DIRECTIONS: Every line of the listing should be transcribed exactly, with nothing left out.

── DATA EXCERPT ──

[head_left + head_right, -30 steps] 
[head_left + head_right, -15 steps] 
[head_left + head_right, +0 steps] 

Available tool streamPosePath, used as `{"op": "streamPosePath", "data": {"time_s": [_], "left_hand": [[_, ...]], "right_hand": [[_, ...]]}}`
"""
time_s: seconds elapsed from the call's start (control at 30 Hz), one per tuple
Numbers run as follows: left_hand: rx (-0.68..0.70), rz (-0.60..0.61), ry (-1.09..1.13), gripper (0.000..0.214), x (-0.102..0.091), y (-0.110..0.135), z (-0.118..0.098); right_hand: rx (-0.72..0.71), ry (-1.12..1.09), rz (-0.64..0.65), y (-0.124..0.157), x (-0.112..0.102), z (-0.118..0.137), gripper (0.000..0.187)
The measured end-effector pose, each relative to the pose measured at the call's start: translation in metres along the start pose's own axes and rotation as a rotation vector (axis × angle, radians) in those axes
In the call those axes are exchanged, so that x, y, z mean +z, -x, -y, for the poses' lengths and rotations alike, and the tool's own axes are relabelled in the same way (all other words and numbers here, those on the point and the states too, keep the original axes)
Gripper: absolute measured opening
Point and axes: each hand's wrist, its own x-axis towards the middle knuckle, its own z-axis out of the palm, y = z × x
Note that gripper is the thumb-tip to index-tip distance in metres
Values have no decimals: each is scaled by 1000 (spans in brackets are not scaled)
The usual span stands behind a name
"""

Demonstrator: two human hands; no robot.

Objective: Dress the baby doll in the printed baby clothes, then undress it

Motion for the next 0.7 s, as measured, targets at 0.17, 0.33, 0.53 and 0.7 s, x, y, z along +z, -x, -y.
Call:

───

EXERCISE OUTPUT:
[head_left + head_right, -30 steps] 
[head_left + head_right, -15 steps] 
[head_left + head_right, +0 steps] 

Available tool streamPosePath, used as `{"op": "streamPosePath", "data": {"time_s": [_], "left_hand": [[_, ...]], "right_hand": [[_, ...]]}}`
"""
time_s: seconds elapsed from the call's start (control at 30 Hz), one per tuple
Numbers run as follows: left_hand: rx (-0.68..0.70), rz (-0.60..0.61), ry (-1.09..1.13), gripper (0.000..0.214), x (-0.102..0.091), y (-0.110..0.135), z (-0.118..0.098); right_hand: rx (-0.72..0.71), ry (-1.12..1.09), rz (-0.64..0.65), y (-0.124..0.157), x (-0.112..0.102), z (-0.118..0.137), gripper (0.000..0.187)
The measured end-effector pose, each relative to the pose measured at the call's start: translation in metres along the start pose's own axes and rotation as a rotation vector (axis × angle, radians) in those axes
In the call those axes are exchanged, so that x, y, z mean +z, -x, -y, for the poses' lengths and rotations alike, and the tool's own axes are relabelled in the same way (all other words and numbers here, those on the point and the states too, keep the original axes)
Gripper: absolute measured opening
Point and axes: each hand's wrist, its own x-axis towards the middle knuckle, its own z-axis out of the palm, y = z × x
Note that gripper is the thumb-tip to index-tip distance in metres
Values have no decimals: each is scaled by 1000 (spans in brackets are not scaled)
The usual span stands behind a name
"""

Demonstrator: two human hands; no robot.

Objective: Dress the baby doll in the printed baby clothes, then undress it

Motion for the next 0.7 s, as measured, targets at 0.17, 0.33, 0.53 and 0.7 s, x, y, z along +z, -x, -y.
Call:

Output is complete for this exercise.